うまれるまでの10か月って、どんな世界?『あなたがおなかのなかにいたとき』
あなたが生まれるまでの10か月って、どんな世界か想像できる? 生まれる8か月前、お母さんが妊娠に気づく頃のあなたは、サクランボくらいの重さ。7か月前になると、目や耳、手や足、口や歯ができはじめて人らしくなってくる。重さはまだイチゴくらい。1か月1見開きを使って、胎児の状態や体の中と外の様子を丁寧に説明していってくれるこの絵本。具体的になればなるほど、その世界はより神秘的に感じられます。
【編集長のおすすめポイント】
おかあさんのお腹の中にいる赤ちゃんは、いったいどんな風に過ごしているんだろう。考えれば考えるほど不思議でたまらなくなるのは、子どもたちだけではありませんよね。でも、その赤ちゃんが「イチゴくらいの重さ」だとか、「キャベツくらいの大きさ」になっただとか聞いた途端、とても具体的に存在を感じることができるのです。さらに森の木々や草花に包まれている赤ちゃんの姿を見れば、理屈を超えて、その存在の尊さを実感することでしょう。「生命の誕生の奇跡」を絵本で触れることができるのは、とてもありがたいことですよね。

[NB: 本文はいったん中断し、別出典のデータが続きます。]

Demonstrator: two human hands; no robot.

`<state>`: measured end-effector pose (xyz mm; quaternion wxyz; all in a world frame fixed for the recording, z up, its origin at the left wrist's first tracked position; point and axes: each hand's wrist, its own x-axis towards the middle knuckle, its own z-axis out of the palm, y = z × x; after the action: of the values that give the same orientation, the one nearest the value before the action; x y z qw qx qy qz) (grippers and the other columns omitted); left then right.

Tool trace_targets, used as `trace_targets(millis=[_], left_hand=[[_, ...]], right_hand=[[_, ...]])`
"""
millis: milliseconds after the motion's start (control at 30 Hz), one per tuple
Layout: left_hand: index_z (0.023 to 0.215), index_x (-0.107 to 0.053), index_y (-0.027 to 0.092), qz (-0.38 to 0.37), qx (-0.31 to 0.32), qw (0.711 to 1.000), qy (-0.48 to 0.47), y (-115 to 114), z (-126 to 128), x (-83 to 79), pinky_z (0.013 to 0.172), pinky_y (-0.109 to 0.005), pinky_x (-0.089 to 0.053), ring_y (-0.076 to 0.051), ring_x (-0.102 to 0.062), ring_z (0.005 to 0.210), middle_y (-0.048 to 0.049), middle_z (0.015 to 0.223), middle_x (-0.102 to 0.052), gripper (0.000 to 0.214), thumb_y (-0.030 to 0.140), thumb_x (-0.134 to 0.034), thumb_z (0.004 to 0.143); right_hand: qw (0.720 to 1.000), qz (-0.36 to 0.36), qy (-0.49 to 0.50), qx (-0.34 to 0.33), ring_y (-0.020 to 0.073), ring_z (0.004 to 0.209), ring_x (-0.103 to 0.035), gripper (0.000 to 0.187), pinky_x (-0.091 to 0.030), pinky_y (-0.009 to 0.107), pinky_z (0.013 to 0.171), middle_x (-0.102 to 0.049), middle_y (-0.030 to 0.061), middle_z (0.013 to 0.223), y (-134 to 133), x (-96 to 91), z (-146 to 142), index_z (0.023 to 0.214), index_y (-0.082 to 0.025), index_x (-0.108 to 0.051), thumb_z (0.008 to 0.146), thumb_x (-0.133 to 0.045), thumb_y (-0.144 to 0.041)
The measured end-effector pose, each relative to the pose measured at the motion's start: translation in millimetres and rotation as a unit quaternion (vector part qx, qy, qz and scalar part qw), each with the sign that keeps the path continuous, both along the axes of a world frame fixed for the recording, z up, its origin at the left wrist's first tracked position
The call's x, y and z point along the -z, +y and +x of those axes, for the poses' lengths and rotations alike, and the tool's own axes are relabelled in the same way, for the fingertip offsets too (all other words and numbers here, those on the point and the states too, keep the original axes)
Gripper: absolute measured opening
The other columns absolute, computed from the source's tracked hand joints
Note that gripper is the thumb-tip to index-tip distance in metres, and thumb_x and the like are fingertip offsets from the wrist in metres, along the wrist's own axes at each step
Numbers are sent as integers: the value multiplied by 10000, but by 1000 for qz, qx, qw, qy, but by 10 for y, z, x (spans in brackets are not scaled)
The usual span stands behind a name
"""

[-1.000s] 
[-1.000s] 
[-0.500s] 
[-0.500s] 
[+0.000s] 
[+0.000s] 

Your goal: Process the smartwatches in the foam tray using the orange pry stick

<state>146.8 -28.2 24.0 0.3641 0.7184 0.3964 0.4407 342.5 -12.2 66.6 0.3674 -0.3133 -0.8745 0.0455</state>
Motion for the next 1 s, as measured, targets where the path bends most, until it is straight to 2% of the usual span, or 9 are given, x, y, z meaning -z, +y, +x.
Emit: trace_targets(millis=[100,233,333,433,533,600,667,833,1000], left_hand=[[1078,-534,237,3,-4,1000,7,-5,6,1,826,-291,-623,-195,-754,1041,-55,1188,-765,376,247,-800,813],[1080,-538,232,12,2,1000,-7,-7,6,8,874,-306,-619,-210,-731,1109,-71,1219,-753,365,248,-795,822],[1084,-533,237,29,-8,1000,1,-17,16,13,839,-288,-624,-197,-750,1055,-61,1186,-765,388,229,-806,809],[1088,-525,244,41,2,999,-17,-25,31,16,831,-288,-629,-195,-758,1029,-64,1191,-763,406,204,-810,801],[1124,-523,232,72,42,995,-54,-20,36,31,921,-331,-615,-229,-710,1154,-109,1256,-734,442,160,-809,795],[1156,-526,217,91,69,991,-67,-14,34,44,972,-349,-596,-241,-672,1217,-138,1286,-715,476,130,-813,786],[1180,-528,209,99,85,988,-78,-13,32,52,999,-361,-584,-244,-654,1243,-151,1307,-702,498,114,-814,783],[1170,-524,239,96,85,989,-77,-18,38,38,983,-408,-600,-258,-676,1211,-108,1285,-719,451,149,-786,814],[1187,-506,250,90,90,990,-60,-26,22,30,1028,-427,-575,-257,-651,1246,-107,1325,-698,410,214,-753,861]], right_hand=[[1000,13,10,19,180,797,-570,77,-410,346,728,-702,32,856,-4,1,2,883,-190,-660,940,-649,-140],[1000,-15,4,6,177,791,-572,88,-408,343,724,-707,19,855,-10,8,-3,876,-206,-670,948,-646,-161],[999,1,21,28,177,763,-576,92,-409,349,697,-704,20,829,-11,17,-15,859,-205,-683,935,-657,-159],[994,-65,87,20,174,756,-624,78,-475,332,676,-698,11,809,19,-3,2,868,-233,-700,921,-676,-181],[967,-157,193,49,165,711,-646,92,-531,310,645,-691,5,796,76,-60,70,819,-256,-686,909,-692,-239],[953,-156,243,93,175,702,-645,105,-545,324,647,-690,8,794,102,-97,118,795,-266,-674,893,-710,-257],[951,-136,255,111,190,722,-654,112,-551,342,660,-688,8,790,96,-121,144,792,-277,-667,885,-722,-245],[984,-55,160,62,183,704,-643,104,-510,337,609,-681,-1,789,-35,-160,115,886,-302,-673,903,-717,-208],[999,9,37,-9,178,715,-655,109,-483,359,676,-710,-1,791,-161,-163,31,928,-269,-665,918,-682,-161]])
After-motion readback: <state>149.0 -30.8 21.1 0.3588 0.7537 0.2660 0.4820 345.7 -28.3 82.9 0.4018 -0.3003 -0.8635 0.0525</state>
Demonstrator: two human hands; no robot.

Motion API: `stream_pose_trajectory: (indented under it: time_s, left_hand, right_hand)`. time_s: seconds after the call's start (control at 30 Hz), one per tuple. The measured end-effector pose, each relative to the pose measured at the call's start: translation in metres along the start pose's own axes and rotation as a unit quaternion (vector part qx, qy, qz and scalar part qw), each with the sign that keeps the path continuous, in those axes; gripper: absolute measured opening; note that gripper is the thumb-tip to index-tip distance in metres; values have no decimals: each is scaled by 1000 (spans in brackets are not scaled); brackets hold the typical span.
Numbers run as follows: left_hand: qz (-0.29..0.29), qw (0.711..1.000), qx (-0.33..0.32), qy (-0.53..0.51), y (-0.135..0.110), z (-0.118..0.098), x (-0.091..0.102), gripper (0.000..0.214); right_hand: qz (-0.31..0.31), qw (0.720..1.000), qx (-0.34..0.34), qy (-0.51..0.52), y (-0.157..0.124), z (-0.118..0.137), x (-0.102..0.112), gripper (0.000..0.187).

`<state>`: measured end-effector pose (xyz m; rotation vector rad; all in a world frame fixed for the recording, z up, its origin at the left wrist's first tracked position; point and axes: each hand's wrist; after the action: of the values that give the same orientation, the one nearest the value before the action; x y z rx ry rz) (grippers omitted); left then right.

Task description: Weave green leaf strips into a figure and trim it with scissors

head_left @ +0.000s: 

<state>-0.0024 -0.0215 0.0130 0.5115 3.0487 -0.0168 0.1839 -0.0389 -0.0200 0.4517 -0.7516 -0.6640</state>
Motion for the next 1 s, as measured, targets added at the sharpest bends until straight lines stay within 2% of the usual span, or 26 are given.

ぼくが色をもどしてあげる。『ぼくのともだちは、あたまに はながさいている』
ぼくの友だちデイビッドの頭には、きれいな花が咲いている。ぼくたちはいつも一緒に遊ぶ。はしゃいだり、歌ったり。鳥の家族がデイビッドの頭に一か月もいた時は、おかしくってみんなで笑ったり。ところがある日、デイビッドの頭の花びらが一枚ずつとれていき、デイビッドは笑わなくなってしまった。おしゃべりもしないし、遊ばない。枯れ枝みたいなデイビッドの頭を見ながら、ぼくはいいことを考えた……。
【編集長のおすすめポイント】
自分とは違う誰か。異なる環境だったり、性質だったり、元気になれる方法だって違うかもしれない。そんな誰かの気持ちを想像するのは、とても難しい時もあります。でも、絵本の中の「ぼく」は言うのです。「デイビッドはぼくの一番の友だちで、ぼくもデイビッドの一番の友だちだから」と。だから彼のことを見守っていくだ、と。そのシンプルな答えは、読む人の心の中にきっと素直に受け入れられていくことでしょう。
引っ越し先で出会ったのは…『アグネスさんとわたし』
「絵をかくのが、だいすきなんでしょう?」そう言って家のまわりを案内してくれたのは、アグネスさん。自然に囲まれた、広く静かな風景の中で、感性を響き合わせる女の子キャセレナと隣の家のおばあさん。夏に出会い、秋、冬と季節が移りかわる中で心を通わせながら過ごしていくふたりの時間の尊さが、読む人の心の奥底に染みわたってきます。ふたりはともだちになったのです。
【編集長のおすすめポイント】
アグネスさんの家に行き、一緒に体を動かしたり、話をしていると、もう帰り道には絵が描きたくて指がむずむずしてくるキャセレナ。キャセレナの描いた絵を見て、「わたしの心にむけた 詩みたいね」と言うアグネスさん。大切なともだちに出会うことのできたふたり。ふたりがかわした最後のおしゃべりは、どんな内容だったのでしょう。そんなことを想像しながら、絵本をまた最初から何度も読み返してしまうのです。